Chapter 23: Key Takeaways — Documentation and Technical Writing

Summary Card

  1. Documentation is more critical in AI-generated codebases. When AI writes code, the decision context (why this approach, what alternatives were considered, what constraints applied) is lost after the chat session ends. Documentation is the only way to preserve that context for future maintainers.

  2. A good README answers five questions fast. What is this project? Why should I care? How do I install it? How do I use it? How do I contribute? Structure your README around these questions and keep the Quick Start under five minutes.

  3. Use the Diataxis framework to organize documentation. Separate tutorials (learning-oriented), how-to guides (task-oriented), reference (information-oriented), and explanation (understanding-oriented). Mixing these categories in a single document serves no audience well.

  4. Leverage framework-native documentation generation. FastAPI auto-generates OpenAPI docs from type hints and Pydantic models. Sphinx autodoc and MkDocs mkdocstrings pull API references directly from docstrings. Use these tools instead of maintaining separate documentation manually.

  5. Capture architectural decisions in ADRs before the reasoning is lost. Use the Nygard format (Status, Context, Decision, Consequences). Write an ADR when the decision is hard to reverse, involves multiple viable alternatives, or affects multiple components. ADRs are immutable once accepted; reverse decisions with new ADRs.

  6. Choose a docstring style and apply it consistently. Google style is recommended for new projects because it is readable in source code, well-supported by tools, and commonly produced by AI assistants. Docstrings should explain what a function does, not how it does it. Reserve detailed docstrings for functions where behavior is not obvious from the signature.

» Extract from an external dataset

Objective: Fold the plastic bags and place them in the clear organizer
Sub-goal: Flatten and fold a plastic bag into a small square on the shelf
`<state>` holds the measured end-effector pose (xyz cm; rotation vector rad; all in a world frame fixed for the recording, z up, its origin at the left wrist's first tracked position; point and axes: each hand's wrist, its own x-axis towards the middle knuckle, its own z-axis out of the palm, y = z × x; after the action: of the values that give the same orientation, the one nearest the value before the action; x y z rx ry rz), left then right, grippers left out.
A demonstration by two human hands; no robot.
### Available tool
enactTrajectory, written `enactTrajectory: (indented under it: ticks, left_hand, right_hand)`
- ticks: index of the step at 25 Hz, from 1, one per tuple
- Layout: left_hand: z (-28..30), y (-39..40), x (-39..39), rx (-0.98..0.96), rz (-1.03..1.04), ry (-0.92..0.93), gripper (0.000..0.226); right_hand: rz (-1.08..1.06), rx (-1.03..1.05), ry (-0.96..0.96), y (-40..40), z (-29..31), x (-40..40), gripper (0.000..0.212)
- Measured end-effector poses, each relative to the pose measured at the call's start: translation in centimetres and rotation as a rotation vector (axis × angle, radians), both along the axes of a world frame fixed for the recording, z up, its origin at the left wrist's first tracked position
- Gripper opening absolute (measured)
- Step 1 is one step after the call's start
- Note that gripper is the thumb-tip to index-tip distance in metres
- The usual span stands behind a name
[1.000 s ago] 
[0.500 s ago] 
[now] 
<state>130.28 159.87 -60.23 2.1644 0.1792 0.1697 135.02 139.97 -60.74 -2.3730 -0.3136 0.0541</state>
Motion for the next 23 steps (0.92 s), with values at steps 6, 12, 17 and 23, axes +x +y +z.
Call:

  7. Comment the "why," not the "what." Code tells you what is happening. Comments should explain why a particular approach was chosen, document workarounds and temporary fixes, explain regular expressions and complex algorithms, and note non-obvious constraints. Remove comments that merely restate the code.

  8. Practice documentation-driven development. Write docstrings and README sections before implementing the code. This forces clarity of thought, catches design issues early, produces better APIs, and ensures documentation is never out of date. Docstrings serve as precise specifications for AI-assisted implementation.

  9. Maintain changelogs incrementally. Use the Keep a Changelog format with an [Unreleased] section updated on every merge. Categories: Added, Changed, Deprecated, Removed, Fixed, Security. Do not reconstruct changelogs from git history at release time; that approach loses context.

  10. Automate documentation maintenance. Integrate docstring coverage checks, link verification, and code example testing into your CI pipeline. Use AI to detect documentation drift by comparing implementations against their docstrings. Treat documentation with the same rigor as code: version control, code review, CI/CD, and testing.

  11. AI is excellent at drafting documentation, not at verifying it. AI assistants produce documentation that is typically 75-85% accurate on the first pass. Always review for invented behavior, missing edge cases, incorrect types, and examples that do not actually work. Test every code example.

  12. Documentation debt compounds faster than technical debt. Every undocumented decision is a question someone will ask later. Every outdated example is trust eroded. Invest in documentation early and maintain it continuously. The cost of creating documentation is paid once; the cost of not having it is paid repeatedly.

Quick Reference

Documentation Type Tool Format Update Trigger
README Manual + AI draft Markdown Major releases
API Reference Sphinx autodoc / mkdocstrings Auto-generated Code changes
ADRs Template system Markdown Significant decisions
Docstrings In-source Google style Code changes
User Guides MkDocs Markdown Feature releases
Changelog Manual + AI assist Keep a Changelog Every merge
Code Comments In-source Inline As needed

One-Sentence Summary

In vibe coding, the easier code is to generate, the harder it is to understand without documentation, so treat documentation as a first-class deliverable that AI helps you produce and maintain efficiently.